Arclength Problem; stuck on integration

[hsbhsb]

Homework Statement

Find the arclength of $$r(t) = <{t}^2/2,{t}^3/3>$$ from t=-1 to t=1

Homework Equations

I have used this equation for arclength $$\int_{-1}^{1}|{r}'(t)|dt$$

The Attempt at a Solution

After integrating (using u substitution) I have the solution

$$\frac{1}{3}({t^2+1})^\frac{3}{2}$$ evaluated from t = -1 to t = 1. Of course, this yields 0! Which doesn't make any sense for arclength.

I know that the problem is somewhere in my integration step because in mathematica both the ArcLength[ $$\int_{-1}^{1}|{r}'(t)|dt$$] function and the Integrate[$$\sqrt{t^2+t^4}$$] give the same result $$\frac{2}{3}(-1+2\sqrt{2})$$, which seems to be the solution. What am I doing wrong?

 

[SteamKing]

Homework Statement

Find the arclength of $$r(t) = <{t}^2/2,{t}^3/3>$$ from t=-1 to t=1

Homework Equations

I have used this equation for arclength $$\int_{-1}^{1}|{r}'(t)|dt$$

The Attempt at a Solution

After integrating (using u substitution) I have the solution

$$\frac{1}{3}({t^2+1})^\frac{3}{2}$$ evaluated from t = -1 to t = 1. Of course, this yields 0! Which doesn't make any sense for arclength.

I know that the problem is somewhere in my integration step because in mathematica both the ArcLength[ $$\int_{-1}^{1}|{r}'(t)|dt$$] function and the Integrate[$$\sqrt{t^2+t^4}$$] give the same result $$\frac{2}{3}(-1+2\sqrt{2})$$, which seems to be the solution. What am I doing wrong?

You've made some kind of mistake in your original calculation, but you don't provide your work, so the details elude us.

I would go back and carefully check the integration, including any u-subs you made.

 

[ehild]

$$\frac{1}{3}({t^2+1})^\frac{3}{2}$$ evaluated from t = -1 to t = 1. Of course, this yields 0! Which doesn't make any sense for arclength.

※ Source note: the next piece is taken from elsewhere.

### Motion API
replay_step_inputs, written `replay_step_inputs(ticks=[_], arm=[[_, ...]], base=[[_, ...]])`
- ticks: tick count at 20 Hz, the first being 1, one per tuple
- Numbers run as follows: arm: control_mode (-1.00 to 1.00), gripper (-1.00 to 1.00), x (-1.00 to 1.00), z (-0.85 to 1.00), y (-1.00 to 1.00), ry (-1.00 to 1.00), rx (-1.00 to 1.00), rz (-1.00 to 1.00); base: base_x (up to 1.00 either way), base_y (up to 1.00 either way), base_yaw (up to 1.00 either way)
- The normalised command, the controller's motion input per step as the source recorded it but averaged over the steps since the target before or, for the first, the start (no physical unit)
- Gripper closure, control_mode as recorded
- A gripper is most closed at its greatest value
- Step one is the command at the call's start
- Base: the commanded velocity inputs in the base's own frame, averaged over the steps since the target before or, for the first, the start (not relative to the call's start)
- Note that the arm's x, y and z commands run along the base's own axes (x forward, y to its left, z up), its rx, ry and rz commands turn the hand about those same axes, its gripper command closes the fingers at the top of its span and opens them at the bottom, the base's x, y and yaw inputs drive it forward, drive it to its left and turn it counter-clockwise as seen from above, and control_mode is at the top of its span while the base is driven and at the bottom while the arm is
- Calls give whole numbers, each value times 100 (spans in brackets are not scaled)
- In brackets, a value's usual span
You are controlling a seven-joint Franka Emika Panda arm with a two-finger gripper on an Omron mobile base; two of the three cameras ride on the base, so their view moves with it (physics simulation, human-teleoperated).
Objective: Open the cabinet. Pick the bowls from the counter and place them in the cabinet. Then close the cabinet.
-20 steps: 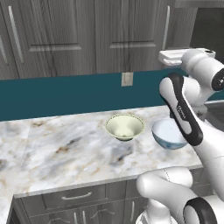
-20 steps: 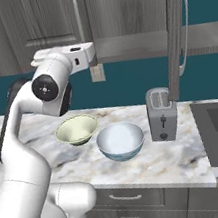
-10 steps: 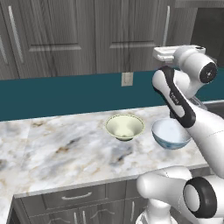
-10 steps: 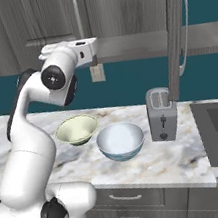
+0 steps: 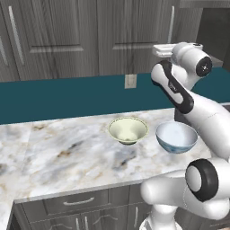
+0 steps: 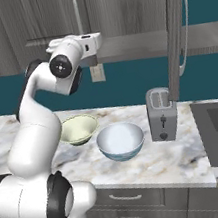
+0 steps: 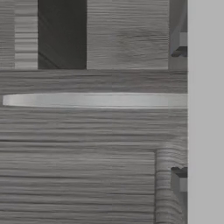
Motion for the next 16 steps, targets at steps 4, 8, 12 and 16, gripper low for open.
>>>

I quess you forgot that $$\sqrt{t^2+t^4}=|t|\sqrt{1+t^2}$$.

 

[Ray Vickson]

Homework Statement

Find the arclength of $$r(t) = <{t}^2/2,{t}^3/3>$$ from t=-1 to t=1

Homework Equations

I have used this equation for arclength $$\int_{-1}^{1}|{r}'(t)|dt$$

The Attempt at a Solution

After integrating (using u substitution) I have the solution

$$\frac{1}{3}({t^2+1})^\frac{3}{2}$$ evaluated from t = -1 to t = 1. Of course, this yields 0! Which doesn't make any sense for arclength.

I know that the problem is somewhere in my integration step because in mathematica both the ArcLength[ $$\int_{-1}^{1}|{r}'(t)|dt$$] function and the Integrate[$$\sqrt{t^2+t^4}$$] give the same result $$\frac{2}{3}(-1+2\sqrt{2})$$, which seems to be the solution. What am I doing wrong?

You are making a standard error, but rather than telling you exactly what it is I will attempt to lead you do discover it for yourself---that will server you best in the long run.

Draw a graph of $f(t) = \sqrt{t^2+t^4}$ over $-1 \leq t \leq 1$. Can you see the meaning of the integral $\int_{-1}^1 f(t) \, dt$?

Homework Statement

Find the arclength of $$r(t) = <{t}^2/2,{t}^3/3>$$ from t=-1 to t=1

Homework Equations

I have used this equation for arclength $$\int_{-1}^{1}|{r}'(t)|dt$$

The Attempt at a Solution

After integrating (using u substitution) I have the solution

$$\frac{1}{3}({t^2+1})^\frac{3}{2}$$ evaluated from t = -1 to t = 1. Of course, this yields 0! Which doesn't make any sense for arclength.

I know that the problem is somewhere in my integration step because in mathematica both the ArcLength[ $$\int_{-1}^{1}|{r}'(t)|dt$$] function and the Integrate[$$\sqrt{t^2+t^4}$$] give the same result $$\frac{2}{3}(-1+2\sqrt{2})$$, which seems to be the solution. What am I doing wrong?

For an even function $f(t)$ we have $\int_{-a}^a f(t) \, dt = 2 \int_0^a f(t) \, dt$. Using that is the best way to avoid elementary blunders.